I am off on a seemingly different topic; at least different from running and A Course in Miracles, sort of.
11 years ago, I was working as an engineer completing highly technical calculations for sizing relief valves on chemical reactors. I was doing this work for the company I currently work for. 11 years ago, I had begun to practice silent contemplation. I was filling my head with the works of John of the Cross, Theresa of Avila, Thomas Merton and some Buddhist monks. I was convinced that to carry out my mission to know God, I had to go live in a monastery. So, I engineered a project and quickly found myself confirmed Roman Catholic and installed as a Postulant in a contemplative Benedictine religious order.
4 years later (on the day I was supposed to take vows), I found myself suddenly on the streets. Next, I found myself in a parish and working as a cashier at a bakery.

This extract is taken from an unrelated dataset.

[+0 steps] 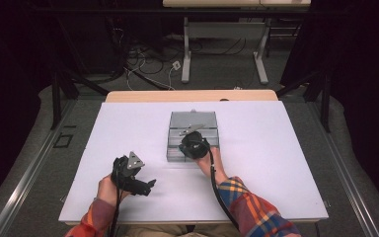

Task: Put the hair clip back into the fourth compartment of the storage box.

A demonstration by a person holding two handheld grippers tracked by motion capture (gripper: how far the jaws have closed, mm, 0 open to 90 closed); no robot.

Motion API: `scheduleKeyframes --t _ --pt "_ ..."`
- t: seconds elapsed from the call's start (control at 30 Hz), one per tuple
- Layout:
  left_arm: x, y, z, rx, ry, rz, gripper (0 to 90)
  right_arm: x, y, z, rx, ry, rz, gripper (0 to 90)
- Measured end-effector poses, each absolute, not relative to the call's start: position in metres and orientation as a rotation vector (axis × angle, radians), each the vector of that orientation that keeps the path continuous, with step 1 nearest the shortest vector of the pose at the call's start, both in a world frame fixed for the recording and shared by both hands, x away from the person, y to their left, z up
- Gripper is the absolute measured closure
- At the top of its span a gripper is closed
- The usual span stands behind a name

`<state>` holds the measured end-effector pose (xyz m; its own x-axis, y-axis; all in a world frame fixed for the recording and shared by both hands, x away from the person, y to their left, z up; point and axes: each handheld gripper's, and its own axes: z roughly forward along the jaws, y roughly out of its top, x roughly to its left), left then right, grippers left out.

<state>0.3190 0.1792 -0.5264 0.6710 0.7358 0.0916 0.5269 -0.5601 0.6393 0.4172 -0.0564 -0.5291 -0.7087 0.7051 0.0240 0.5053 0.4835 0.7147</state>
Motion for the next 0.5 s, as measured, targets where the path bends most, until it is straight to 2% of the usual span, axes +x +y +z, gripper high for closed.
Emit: scheduleKeyframes --t 0.5 --pt "0.319 0.1793 -0.5262 2.304 0.97 0.474 0.4 0.4153 -0.0614 -0.5244 1.028 2.448 1.072 83.8"
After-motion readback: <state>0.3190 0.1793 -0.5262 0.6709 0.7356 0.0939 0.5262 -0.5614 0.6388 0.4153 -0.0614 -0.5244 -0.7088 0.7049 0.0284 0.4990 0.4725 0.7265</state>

1 year later, I returned to my engineering profession as I had obtained a job at an ethanol plant located in a small town in Kansas. So I lived there for 5 years, practicing contemplation, solitude and running alot. I worked my way through leaving the Catholic Church, divorcing myself from most of society and adopting A Course in Miracles as my spiritual text.
Last June, I got laid off the ethanol plant job, but obtained a job at my former employer. I have been there for over a year as a Process Safety Engineer. And now, I find myself slowly returning to involvement with pressure safety. Today, I am at a DIERS workshop in San Diego, learning more about the complicated calculations needed to design relief valves for chemical reactors.

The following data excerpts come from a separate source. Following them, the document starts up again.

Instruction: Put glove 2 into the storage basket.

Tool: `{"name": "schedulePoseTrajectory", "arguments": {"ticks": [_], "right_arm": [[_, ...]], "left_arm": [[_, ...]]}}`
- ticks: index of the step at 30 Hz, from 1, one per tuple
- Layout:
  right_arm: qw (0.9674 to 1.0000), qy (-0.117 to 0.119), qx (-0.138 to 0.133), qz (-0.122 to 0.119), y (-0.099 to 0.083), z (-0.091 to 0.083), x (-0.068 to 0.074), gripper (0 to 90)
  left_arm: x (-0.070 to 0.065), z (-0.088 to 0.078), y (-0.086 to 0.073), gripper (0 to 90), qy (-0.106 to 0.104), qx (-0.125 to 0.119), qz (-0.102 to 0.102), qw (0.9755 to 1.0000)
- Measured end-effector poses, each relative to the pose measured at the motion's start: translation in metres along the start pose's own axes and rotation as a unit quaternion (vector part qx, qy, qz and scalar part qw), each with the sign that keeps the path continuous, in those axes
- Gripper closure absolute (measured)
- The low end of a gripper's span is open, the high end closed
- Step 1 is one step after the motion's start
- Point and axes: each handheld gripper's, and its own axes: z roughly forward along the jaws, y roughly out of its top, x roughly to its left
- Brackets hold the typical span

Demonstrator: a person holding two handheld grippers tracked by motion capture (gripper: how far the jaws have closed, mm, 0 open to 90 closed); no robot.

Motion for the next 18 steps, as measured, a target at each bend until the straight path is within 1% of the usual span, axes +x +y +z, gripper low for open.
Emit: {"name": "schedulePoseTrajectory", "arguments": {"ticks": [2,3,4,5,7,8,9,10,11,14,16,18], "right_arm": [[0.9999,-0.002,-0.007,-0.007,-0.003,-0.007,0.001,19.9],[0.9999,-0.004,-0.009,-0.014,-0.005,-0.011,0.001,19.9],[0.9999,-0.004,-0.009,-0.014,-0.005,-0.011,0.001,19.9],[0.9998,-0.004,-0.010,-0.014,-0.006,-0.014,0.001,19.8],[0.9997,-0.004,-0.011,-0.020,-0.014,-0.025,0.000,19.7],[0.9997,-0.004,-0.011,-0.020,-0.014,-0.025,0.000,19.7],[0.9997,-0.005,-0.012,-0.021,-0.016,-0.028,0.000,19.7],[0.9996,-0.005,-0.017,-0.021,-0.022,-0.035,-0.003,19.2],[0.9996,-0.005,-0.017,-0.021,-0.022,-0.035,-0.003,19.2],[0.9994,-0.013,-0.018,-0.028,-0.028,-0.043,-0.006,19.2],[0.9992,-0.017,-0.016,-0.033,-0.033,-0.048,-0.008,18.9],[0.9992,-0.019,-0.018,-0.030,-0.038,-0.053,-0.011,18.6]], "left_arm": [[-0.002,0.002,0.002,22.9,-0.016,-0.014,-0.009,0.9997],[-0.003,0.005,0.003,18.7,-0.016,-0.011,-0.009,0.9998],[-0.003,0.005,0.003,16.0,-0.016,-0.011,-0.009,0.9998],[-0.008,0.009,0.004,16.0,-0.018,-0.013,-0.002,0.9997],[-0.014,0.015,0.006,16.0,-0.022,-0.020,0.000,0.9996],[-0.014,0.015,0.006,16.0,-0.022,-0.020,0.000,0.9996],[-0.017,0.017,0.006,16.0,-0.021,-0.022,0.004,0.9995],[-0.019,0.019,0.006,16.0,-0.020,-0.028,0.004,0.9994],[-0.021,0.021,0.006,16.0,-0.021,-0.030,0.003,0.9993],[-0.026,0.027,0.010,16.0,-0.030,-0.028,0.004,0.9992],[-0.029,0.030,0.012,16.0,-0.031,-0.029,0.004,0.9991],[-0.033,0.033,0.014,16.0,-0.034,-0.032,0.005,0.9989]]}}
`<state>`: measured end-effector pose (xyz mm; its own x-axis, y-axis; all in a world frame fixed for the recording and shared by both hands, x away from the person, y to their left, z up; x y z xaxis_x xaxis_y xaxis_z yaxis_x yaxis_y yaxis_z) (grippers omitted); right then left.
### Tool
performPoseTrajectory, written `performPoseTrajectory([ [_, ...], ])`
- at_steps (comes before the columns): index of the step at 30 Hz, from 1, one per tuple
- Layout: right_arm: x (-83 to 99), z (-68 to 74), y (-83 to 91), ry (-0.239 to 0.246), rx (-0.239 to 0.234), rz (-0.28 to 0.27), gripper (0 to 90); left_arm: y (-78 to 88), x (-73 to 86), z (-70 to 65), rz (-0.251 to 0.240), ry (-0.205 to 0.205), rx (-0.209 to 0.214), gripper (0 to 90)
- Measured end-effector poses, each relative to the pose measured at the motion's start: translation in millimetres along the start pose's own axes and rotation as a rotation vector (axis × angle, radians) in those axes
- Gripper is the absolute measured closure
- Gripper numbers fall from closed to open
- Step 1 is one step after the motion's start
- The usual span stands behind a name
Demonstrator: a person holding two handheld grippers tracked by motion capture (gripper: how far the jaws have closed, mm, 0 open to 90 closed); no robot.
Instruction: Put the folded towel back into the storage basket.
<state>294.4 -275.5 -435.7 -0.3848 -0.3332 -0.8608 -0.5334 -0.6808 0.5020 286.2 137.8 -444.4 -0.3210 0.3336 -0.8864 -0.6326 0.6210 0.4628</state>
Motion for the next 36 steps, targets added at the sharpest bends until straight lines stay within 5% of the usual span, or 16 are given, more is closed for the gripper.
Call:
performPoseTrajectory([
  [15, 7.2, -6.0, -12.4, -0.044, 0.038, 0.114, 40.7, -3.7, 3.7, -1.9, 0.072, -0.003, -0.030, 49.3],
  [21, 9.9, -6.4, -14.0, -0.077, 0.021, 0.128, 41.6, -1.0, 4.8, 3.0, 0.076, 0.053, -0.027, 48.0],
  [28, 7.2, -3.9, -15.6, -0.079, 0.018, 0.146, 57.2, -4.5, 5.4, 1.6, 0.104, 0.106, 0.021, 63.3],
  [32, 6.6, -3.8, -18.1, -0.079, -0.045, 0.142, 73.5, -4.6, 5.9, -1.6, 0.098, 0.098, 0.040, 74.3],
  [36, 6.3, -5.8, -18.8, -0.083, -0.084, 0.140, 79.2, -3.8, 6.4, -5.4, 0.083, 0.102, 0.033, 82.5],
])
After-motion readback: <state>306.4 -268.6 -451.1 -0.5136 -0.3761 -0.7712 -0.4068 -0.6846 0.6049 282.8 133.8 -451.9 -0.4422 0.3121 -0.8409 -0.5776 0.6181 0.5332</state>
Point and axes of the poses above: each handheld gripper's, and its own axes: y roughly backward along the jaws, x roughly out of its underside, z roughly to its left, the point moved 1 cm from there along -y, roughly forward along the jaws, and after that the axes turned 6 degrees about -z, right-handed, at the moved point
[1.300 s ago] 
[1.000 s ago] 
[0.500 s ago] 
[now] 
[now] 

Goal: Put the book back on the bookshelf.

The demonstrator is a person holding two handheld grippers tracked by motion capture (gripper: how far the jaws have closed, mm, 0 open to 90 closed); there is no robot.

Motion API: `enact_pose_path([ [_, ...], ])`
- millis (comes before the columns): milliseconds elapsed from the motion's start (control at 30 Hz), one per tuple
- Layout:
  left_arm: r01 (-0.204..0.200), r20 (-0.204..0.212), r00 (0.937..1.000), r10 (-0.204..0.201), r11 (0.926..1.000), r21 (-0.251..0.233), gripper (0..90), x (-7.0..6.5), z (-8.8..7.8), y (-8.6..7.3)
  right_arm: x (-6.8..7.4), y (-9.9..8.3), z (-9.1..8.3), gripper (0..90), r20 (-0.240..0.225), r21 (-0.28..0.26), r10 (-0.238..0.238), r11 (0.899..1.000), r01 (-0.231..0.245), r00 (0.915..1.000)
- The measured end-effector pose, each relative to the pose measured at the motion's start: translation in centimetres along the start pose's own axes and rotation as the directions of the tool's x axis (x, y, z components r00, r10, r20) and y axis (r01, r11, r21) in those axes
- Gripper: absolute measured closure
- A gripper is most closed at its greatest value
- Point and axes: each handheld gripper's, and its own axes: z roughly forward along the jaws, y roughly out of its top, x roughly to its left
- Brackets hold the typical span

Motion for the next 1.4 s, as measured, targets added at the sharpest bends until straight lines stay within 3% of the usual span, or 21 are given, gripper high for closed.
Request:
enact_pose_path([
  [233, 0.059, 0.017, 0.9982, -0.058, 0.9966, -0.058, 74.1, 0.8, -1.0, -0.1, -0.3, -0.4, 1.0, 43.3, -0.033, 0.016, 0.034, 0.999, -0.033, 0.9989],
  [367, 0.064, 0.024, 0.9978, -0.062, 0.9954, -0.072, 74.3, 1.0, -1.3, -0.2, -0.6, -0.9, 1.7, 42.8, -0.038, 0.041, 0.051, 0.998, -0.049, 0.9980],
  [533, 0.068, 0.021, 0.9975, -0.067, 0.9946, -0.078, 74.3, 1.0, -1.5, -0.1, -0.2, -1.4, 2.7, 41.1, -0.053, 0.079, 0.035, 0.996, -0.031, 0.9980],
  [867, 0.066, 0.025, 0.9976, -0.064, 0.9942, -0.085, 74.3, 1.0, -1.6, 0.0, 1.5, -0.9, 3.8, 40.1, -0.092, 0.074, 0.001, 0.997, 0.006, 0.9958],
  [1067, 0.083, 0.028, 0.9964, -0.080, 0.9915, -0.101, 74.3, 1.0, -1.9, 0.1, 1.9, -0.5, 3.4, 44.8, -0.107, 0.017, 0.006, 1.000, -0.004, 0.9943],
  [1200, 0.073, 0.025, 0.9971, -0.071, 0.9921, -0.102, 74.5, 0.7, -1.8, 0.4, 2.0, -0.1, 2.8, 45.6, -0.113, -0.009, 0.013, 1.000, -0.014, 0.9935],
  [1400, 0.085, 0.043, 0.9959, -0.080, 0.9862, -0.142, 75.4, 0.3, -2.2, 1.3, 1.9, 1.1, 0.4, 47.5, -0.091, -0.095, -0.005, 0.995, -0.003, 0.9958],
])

I am also reading a book called "The Hermitage Within." Last night I had these thoughts: When I am alone, I have the opportunity to block out the world. And then, simply wait for God; sitting quietly, completely available, listening. I recognize The Presence here and now.
I find it must be my task to integrate a life in the world with contemplation. I must integrate the intricate design of relief valves with the massive silence of God. This idea takes my breath away. People think only monks can be intensely spiritual or that monks have some special place in God consciousness. Read Vatican documents on the place of religious in the world and they clearly state that contemplative nuns are closer into the heart of God than the rest of us.

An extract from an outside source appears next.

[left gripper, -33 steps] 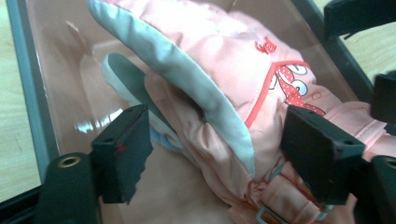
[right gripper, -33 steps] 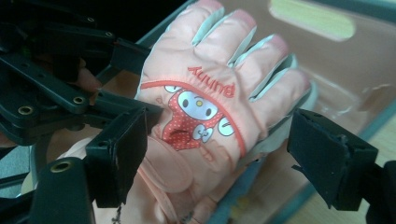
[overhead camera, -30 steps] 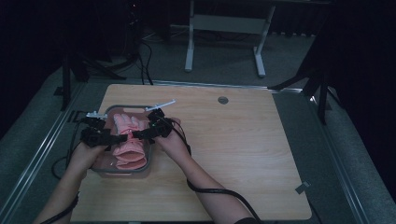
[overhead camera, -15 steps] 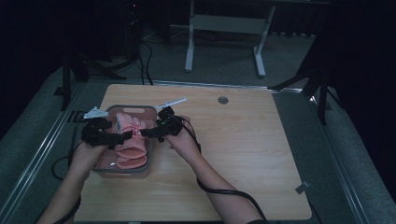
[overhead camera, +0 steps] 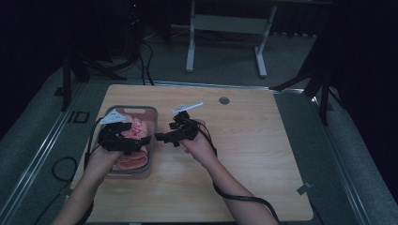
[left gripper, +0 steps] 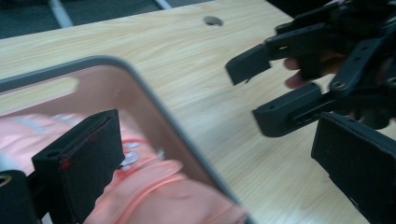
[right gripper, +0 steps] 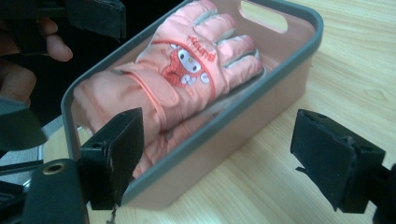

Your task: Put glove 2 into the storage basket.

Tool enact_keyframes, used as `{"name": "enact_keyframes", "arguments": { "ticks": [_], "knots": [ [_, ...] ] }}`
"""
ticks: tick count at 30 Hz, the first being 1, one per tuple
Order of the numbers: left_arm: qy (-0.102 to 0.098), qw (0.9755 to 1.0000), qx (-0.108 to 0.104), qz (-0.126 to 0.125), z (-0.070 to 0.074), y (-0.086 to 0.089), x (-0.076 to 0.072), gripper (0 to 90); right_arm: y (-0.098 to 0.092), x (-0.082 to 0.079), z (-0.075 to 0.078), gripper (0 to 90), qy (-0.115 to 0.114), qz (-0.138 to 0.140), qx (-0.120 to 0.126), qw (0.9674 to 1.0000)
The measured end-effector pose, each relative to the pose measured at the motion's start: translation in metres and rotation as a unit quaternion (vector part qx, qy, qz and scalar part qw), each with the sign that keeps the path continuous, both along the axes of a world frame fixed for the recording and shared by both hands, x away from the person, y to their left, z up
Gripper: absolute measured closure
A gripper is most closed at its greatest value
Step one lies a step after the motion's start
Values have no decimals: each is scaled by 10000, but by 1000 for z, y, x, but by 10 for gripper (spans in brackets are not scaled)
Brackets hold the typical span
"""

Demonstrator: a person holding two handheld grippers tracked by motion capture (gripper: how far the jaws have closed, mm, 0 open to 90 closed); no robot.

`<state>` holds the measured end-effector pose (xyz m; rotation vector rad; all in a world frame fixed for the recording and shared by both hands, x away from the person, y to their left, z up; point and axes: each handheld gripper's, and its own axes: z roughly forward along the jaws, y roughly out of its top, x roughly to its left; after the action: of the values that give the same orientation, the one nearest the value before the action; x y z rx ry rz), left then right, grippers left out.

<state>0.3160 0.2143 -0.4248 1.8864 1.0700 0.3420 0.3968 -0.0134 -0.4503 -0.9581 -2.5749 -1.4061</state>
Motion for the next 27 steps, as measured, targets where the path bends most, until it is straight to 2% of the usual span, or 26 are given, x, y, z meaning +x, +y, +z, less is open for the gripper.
{"name": "enact_keyframes", "arguments": {
  "ticks": [9,13,15,16,21,27],
  "knots": [
    [-40,9991,-71,-419,-2,-28,-5,24,-24,-4,-6,173,-15,-68,-26,10000],
    [-37,9977,-85,-676,-5,-46,-8,24,-37,-6,-11,173,-9,-115,-45,9999],
    [-52,9974,-66,-711,-6,-51,-9,24,-40,-6,-12,173,1,-126,-36,9999],
    [-49,9966,-11,-823,-7,-59,-11,24,-42,-7,-13,173,0,-131,-34,9999],
    [-87,9950,-80,-993,-8,-74,-14,24,-55,-10,-17,173,-33,-160,-62,9998],
    [-123,9914,7,-1301,-8,-94,-22,24,-69,-12,-24,173,-41,-201,-118,9997]
  ]
}}
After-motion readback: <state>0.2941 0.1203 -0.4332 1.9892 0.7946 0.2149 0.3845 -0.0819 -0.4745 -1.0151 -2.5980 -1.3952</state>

It simply can't be true if God is love. It must be true that God comes to whoever wants Him and is willing to give up everything else. So, as I sit in class for the next few days, I'll be making prayers of equations for bubbly two phase flow.
I find myself in the heart of God whenever I consciously recognize the fact. Everyone is there with me; but many don't know it. If God is love, so are we. There is nothing else. And so I sit before the massive silence and feel awe; even as some teacher drones on and on about two phase flow.